The same thing happened when we were walking on a beach later that day.
A similar incident happened while we were walking, holding hands, on a street in Metro Manila. A couple in a motorcycle wheezed by and shouted at us, “Walang forever!” (“There is no forever!”)
It also came to a point wherein when we join group tours, someone would complain about having to go with “love birds”. Sometimes it can be funny, sometimes it isn’t. A lot of times it’s honestly just pathetic.
Last Valentines Day, I purposely logged out of Facebook because I didn’t want to see the rush of posts about “bitter” singles, the people who declare “Magbibreak din yan” (“This couple will break up anyway”). For the life of me, I could not understand why anyone would make an ill-wish on someone else especially those they don’t even know, even under the guise of a “joke”, or why this is currently acceptable in the Filipino culture.
When I was on a solo vacation in Coron, I met a local couple. We talked traveling with our partners and our similar experiences of other single joiners in group tours giving snide comments directed to us. It was such a relief to find other people who understand. What happened to the spirit of traveling, exactly?
Basically, over this whole course, I went from being confused, frustrated to tired. Now I just want to be with friends where this isn’t even a topic, much more an issue.
Here are my final thoughts on hugot memes and lines.
- The thoughts you send out come back to you. You can call it karma, law of attraction, or whatever you want.

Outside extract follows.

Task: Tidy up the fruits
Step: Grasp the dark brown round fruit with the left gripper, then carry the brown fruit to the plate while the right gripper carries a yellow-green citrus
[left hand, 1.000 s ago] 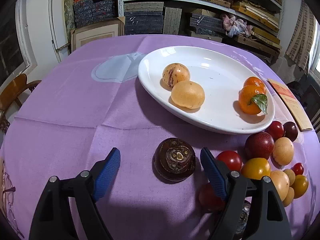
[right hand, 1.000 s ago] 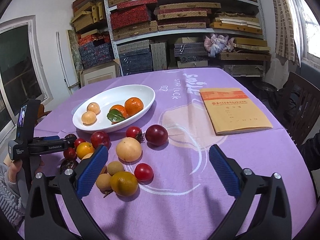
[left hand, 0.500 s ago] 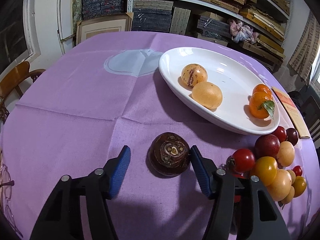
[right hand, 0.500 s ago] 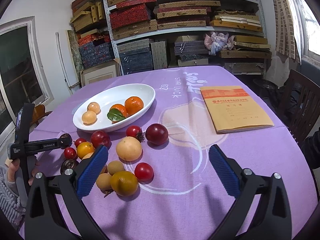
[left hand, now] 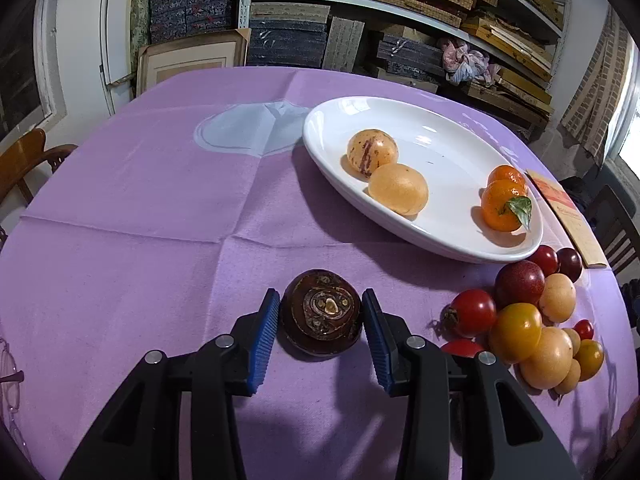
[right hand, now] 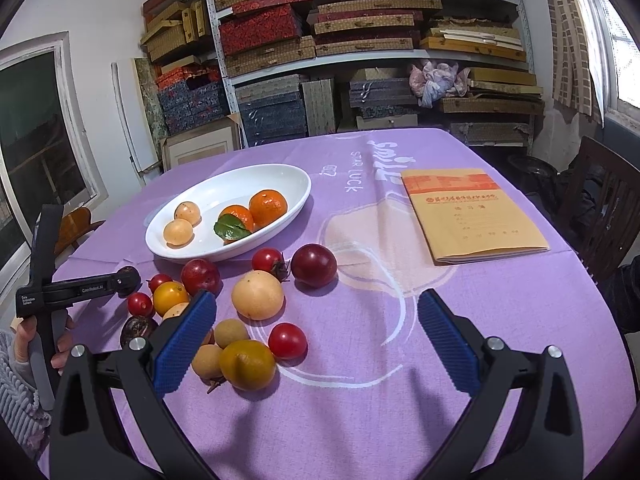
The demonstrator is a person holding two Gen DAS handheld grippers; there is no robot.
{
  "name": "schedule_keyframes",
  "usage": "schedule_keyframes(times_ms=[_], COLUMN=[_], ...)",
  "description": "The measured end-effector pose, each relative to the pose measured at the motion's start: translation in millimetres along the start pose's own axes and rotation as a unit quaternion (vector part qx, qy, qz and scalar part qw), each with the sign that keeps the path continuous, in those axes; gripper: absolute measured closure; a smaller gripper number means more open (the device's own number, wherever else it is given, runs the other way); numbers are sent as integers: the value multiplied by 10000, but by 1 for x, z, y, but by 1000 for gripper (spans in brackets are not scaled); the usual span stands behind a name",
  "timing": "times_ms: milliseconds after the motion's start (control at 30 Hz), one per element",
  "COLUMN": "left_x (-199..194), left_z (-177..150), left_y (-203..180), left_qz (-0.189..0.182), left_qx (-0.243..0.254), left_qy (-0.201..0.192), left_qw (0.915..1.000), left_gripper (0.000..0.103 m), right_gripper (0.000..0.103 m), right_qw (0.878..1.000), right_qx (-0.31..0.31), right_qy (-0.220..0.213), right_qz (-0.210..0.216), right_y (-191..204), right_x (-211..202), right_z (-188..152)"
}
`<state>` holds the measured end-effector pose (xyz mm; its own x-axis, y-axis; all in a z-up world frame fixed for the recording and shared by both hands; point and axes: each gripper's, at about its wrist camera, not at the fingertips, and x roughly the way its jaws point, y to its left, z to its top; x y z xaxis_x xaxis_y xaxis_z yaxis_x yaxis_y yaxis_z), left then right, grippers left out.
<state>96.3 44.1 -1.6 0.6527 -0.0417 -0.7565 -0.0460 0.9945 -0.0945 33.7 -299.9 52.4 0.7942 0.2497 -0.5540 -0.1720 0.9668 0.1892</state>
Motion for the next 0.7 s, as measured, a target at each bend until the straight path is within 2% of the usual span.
schedule_keyframes(times_ms=[167, 333, 367, 433, 467, 500, 633, 700], left_x=[-22, -36, -36, -35, -34, -33, -32, -31], left_z=[-18, -25, -25, -26, -27, -28, -28, -28], left_y=[5, 10, 10, 9, 9, 9, 7, 7], left_qz=[320, 213, 196, 145, 143, 141, 128, 127], left_qx=[126, 40, 46, 67, 70, 79, 78, 80], left_qy=[-140, -258, -263, -232, -218, -198, -188, -178], left_qw=[9993, 9994, 9995, 9996, 9996, 9997, 9997, 9997], left_gripper=[60, 60, 60, 60, 60, 60, 60, 60], right_gripper=[4, 4, 6, 23, 36, 40, 42, 46], right_qw=[9985, 9933, 9924, 9909, 9904, 9903, 9914, 9911], right_qx=[-411, -1074, -1148, -1228, -1215, -1180, -1023, -986], right_qy=[316, 414, 427, 512, 599, 661, 714, 790], right_qz=[196, 143, 140, 202, 258, 304, 405, 427], right_y=[16, 42, 44, 46, 46, 44, 37, 36], right_x=[7, 9, 9, 11, 14, 15, 14, 16], right_z=[-5, -17, -19, -21, -21, -21, -20, -21])
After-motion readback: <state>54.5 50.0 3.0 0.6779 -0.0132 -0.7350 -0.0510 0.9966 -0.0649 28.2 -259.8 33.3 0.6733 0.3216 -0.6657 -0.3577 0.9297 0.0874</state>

The universe has always operated under this law. Think about this the next time you wish ill on other people or make fun on them, for having what you don’t.
- There’s nothing wrong with being single. It isn’t a period of suspension or in-between. I said this before: it’s a wonderful time to discover — or rather recreate — yourself.
- Hugot is fine as long as it’s done on good fun. However, it doesn’t give anyone an excuse to be inconsiderate or rude to others. Please think twice on your actions.
So all in all, I do enjoy reading hugot materials every now and then… just not to an extent when it’s used against other people (read: unsuspecting couples) or when it’s used to establish the idea that being single is wrong. With everything else, it’s best used moderately.
This is the reason we don’t post hugot memes. We have enough of that in the internet, and we prefer to give space to ideas that promote positivity and resonate personally with us.
What are your thoughts on this? Have any similar experiences?